▶ Requirement
Copy out each line of the listing below where the string "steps" appears.

▶ Source material

==========

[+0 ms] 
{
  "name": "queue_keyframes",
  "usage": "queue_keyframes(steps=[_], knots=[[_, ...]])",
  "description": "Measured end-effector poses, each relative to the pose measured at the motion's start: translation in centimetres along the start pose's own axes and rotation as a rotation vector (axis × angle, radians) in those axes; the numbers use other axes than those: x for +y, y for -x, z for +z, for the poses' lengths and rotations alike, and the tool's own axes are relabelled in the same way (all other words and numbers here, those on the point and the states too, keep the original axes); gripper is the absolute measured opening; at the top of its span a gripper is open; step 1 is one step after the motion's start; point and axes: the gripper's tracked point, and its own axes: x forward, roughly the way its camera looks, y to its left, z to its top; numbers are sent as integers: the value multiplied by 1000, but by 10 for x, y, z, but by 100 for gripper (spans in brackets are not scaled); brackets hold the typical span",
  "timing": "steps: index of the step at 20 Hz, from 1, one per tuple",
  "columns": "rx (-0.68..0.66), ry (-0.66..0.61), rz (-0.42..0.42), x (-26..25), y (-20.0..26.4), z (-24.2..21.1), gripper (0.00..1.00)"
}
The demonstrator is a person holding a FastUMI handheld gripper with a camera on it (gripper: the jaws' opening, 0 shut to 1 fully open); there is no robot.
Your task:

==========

▶ Exercise answer
  "usage": "queue_keyframes(steps=[_], knots=[[_, ...]])",
  "timing": "steps: index of the step at 20 Hz, from 1, one per tuple",

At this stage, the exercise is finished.